Print out the data that follows exactly, character for character, apart from the pictures.

_Source data_:
_____
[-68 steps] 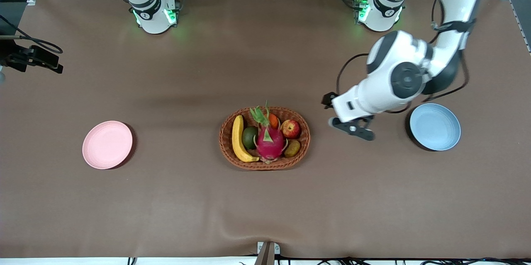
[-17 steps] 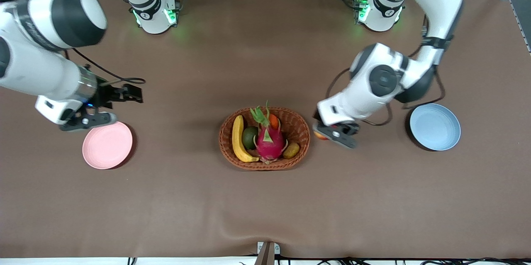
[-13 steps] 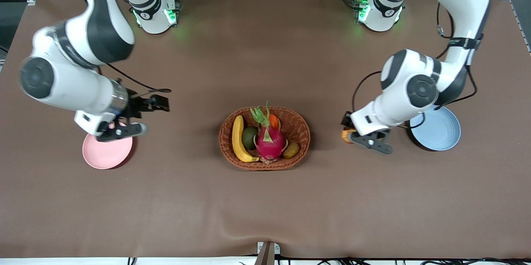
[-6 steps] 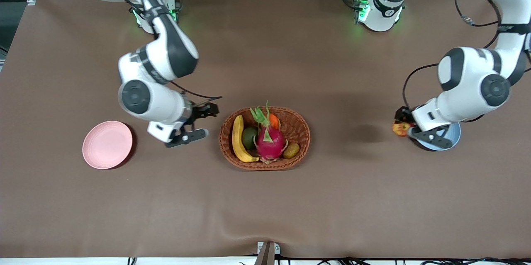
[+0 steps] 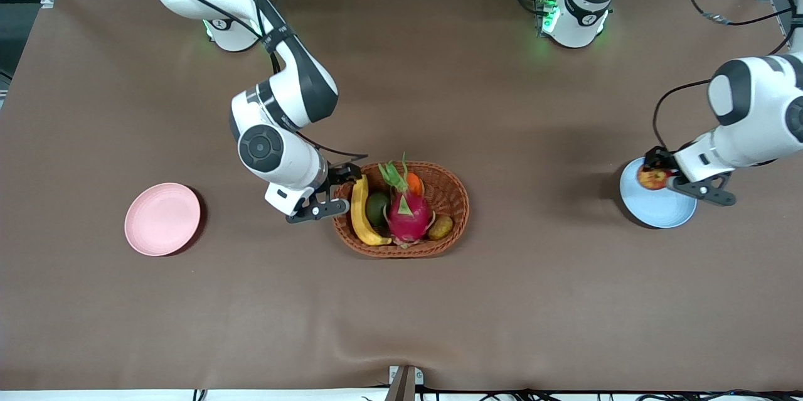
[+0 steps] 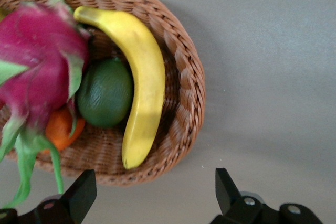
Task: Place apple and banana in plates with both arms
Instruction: 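Carry the apple to the blue plate while the right gripper nears the banana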
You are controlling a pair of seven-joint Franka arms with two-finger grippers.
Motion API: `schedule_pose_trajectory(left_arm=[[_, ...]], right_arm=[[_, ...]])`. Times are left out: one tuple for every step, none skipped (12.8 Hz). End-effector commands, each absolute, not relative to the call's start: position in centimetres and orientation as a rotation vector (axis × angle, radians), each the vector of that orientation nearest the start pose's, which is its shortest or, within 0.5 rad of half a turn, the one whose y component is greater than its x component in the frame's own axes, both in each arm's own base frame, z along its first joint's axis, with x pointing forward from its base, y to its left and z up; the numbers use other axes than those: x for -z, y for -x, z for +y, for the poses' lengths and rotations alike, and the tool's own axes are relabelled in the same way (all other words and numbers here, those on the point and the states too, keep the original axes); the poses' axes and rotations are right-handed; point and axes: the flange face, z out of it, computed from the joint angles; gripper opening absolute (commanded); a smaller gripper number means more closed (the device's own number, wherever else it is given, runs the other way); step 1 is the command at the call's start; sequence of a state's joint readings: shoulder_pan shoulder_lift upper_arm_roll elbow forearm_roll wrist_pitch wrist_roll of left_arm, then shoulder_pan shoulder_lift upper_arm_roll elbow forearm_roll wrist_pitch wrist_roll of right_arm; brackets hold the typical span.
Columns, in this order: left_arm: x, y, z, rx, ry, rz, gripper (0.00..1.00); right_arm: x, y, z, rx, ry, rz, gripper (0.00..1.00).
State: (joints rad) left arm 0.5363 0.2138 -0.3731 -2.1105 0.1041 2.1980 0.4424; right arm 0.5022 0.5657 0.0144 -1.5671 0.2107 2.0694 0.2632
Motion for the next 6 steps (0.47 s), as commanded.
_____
_Response for this exercise_:
[-68 steps] 
[-17 steps] 
[-13 steps] 
[-6 steps] 
[+0 steps] 
[+0 steps] 
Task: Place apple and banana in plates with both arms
Instruction: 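Carry the apple to the blue plate while the right gripper nears the banana
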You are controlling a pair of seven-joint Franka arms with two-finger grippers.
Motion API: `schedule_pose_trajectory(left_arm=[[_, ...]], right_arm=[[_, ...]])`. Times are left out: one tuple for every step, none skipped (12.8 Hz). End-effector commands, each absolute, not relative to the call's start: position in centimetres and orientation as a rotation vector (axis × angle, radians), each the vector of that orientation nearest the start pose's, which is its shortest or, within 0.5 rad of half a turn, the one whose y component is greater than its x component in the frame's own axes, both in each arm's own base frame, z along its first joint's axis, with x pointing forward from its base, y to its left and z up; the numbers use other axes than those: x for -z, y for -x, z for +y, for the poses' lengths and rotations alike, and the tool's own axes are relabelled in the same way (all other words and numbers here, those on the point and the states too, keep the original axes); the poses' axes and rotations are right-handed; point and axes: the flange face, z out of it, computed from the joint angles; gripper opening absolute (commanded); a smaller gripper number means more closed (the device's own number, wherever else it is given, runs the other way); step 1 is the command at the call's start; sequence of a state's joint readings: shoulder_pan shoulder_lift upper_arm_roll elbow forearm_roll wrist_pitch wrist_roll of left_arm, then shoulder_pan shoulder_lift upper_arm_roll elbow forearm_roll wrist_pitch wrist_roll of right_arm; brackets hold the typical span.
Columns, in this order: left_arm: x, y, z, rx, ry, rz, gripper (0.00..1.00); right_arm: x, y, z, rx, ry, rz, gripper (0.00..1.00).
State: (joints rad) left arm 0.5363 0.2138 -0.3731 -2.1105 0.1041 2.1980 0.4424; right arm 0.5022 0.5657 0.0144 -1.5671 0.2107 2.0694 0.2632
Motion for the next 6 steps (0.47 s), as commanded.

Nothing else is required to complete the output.